Falha da Coinbase permitia venda de criptomoedas que usuários não possuiam

Falha da Coinbase permitia venda de criptomoedas que usuários não possuiam

Por Dácio Castelo Branco | Editado por Claudio Yuge | 23 de Fevereiro de 2022 às 20h20
Divulgação/Sulayman Sanyang/Pixabay

Semana passada, foi noticiado que um ‘hacker do bem” havia ajudado a corretora CoinBase a resolver uma falha crítica em seus sistemas, mas sem muitos detalhes do problema sendo divulgado. Mas no último sábado (19), o especialista veio a público e explicou o que aconteceu.

O erro, segundo explicado por Tree of Alpha, o responsável pela descoberta do problema, era na forma que a API da CoinBase processava as ordens de compras de criptomoedas, exigindo identificação de produto, fonte e destinatário.

Foi observando essas identificações que o Tree of Alpha percebeu que poderia trocar quantias semelhantes de diferentes criptomoedas entre duas contas ignorando a conversão dos valores. Por exemplo, ele poderia oferecer a venda de 100 SHIB, mas editando a identificação para 100 Bitcoin (BTC), com a ordem de compra sendo registrada dessa forma e aparecendo para outros clientes da exchange dessa forma.

No teste realizado pelo especialista, ele utilizou 0,023 ETH (cerca de US$ 70, R$ 350) da sua conta para registrar uma ordem de venda, mas modificou a criptomoeda para 0,023 BTC (US$ 1 mil, R$ 5 mil) durante o processo, um lucro enorme possível por conta da falha.
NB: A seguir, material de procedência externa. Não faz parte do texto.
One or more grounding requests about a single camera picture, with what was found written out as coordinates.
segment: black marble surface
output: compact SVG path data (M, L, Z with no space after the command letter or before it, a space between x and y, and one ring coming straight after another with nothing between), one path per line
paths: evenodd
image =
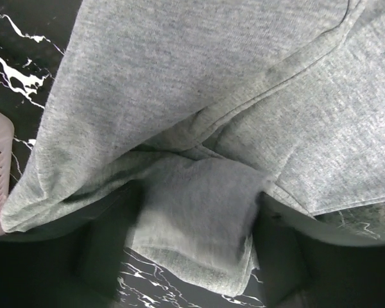
M67 48L81 0L0 0L0 112L15 126L10 187L21 177ZM265 307L254 270L242 296L230 298L182 282L127 249L118 277L128 307Z

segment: gray sweatshirt
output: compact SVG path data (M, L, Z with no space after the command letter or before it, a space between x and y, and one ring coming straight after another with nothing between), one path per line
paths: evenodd
M84 0L2 227L133 178L132 248L230 296L259 191L312 216L385 201L385 0Z

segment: clothing
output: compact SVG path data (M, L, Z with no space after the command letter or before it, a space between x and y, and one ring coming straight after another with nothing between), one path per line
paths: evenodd
M310 215L385 201L385 1L366 3L84 0L3 229L140 179L134 249L239 294L256 191Z

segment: heather gray cloth
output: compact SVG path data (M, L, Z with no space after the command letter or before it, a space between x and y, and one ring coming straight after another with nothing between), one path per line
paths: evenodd
M275 182L268 192L309 214L385 201L385 1L367 2L84 0L30 161L3 207L4 230L28 230L132 178L161 181L172 169L169 186L151 188L149 200L166 190L180 200L173 184L192 158L243 163L225 161L231 174L218 179L220 188L250 170L244 164L257 170L255 186L237 181L237 196L249 198L267 170ZM161 152L128 152L143 142ZM211 179L211 169L196 171ZM196 241L195 250L172 242L177 257L169 255L168 226L145 241L143 220L133 246L161 264L174 257L176 275L194 274L190 281L208 288L209 276L200 281L191 269L221 273L234 264L223 276L235 279L225 290L234 295L251 263L248 257L244 264L250 240L235 232L249 222L252 204L242 208L215 196L200 213L207 220L231 222L213 215L218 207L244 215L227 234L241 239L230 243L238 251L219 264L213 266L218 248L199 245L205 230L188 234L196 231L193 216L191 225L178 221L172 230ZM168 221L176 204L167 201L147 208L157 206ZM148 213L144 218L153 221ZM158 253L148 249L156 233ZM198 263L201 249L208 255ZM235 253L241 259L231 258Z

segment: gray garment
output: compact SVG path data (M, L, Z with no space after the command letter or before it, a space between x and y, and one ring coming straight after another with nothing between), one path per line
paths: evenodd
M132 178L153 183L172 170L170 185L152 189L147 207L160 206L168 221L175 206L193 209L166 199L155 204L152 192L175 193L172 185L177 176L186 180L192 158L243 163L225 161L230 176L217 179L223 198L223 184L236 180L236 196L250 199L266 183L267 170L275 182L268 192L305 213L385 201L385 1L364 11L365 3L84 0L30 161L3 207L4 230L28 230ZM128 152L143 142L158 152ZM221 168L220 160L208 160L210 166L213 161L213 168ZM197 171L208 170L205 176L214 182L207 168ZM246 170L258 177L249 187L235 177ZM177 256L187 258L174 257L179 263L171 270L186 280L194 274L192 283L215 291L208 272L199 276L191 269L221 273L229 264L228 275L220 277L233 280L217 283L236 295L251 264L250 253L245 259L250 240L242 243L245 233L236 232L250 221L245 215L253 205L238 207L218 195L200 214L219 225L232 223L238 228L226 236L241 239L230 243L238 251L219 256L219 264L214 266L218 248L198 245L206 230L188 234L195 229L183 221L173 230L185 227L197 250L183 252L182 243L166 243L156 230L145 241L143 220L134 231L139 244L132 245L161 264L174 257L167 254L173 245ZM241 220L212 215L220 206L231 207L226 213L235 211ZM148 213L144 221L154 221ZM155 239L158 253L148 249ZM209 250L198 261L199 249Z
Problema da Coinbase podia impactar criticamente mercado de criptomoedas

Caso o problema se tornasse público antes de sua correção, ele poderia apresentar um verdadeiro impacto negativo para o mercado de criptomoedas, já que usuários seriam capazes de vender ativos que eles não possuíam, mesmo com as ordens de compra e venda aparecendo de forma oficial no sistema da corretora.

Por ter encontrado o problema e não ter divulgado ele publicamente antes de informar a corretora, Tree of Alpha recebeu da Coinbase uma recompensa de US$ 250 mil (cerca de R$ 1,2 milhão), além de agradecimento público do próprio CEO da exchange, Brian Armstrong.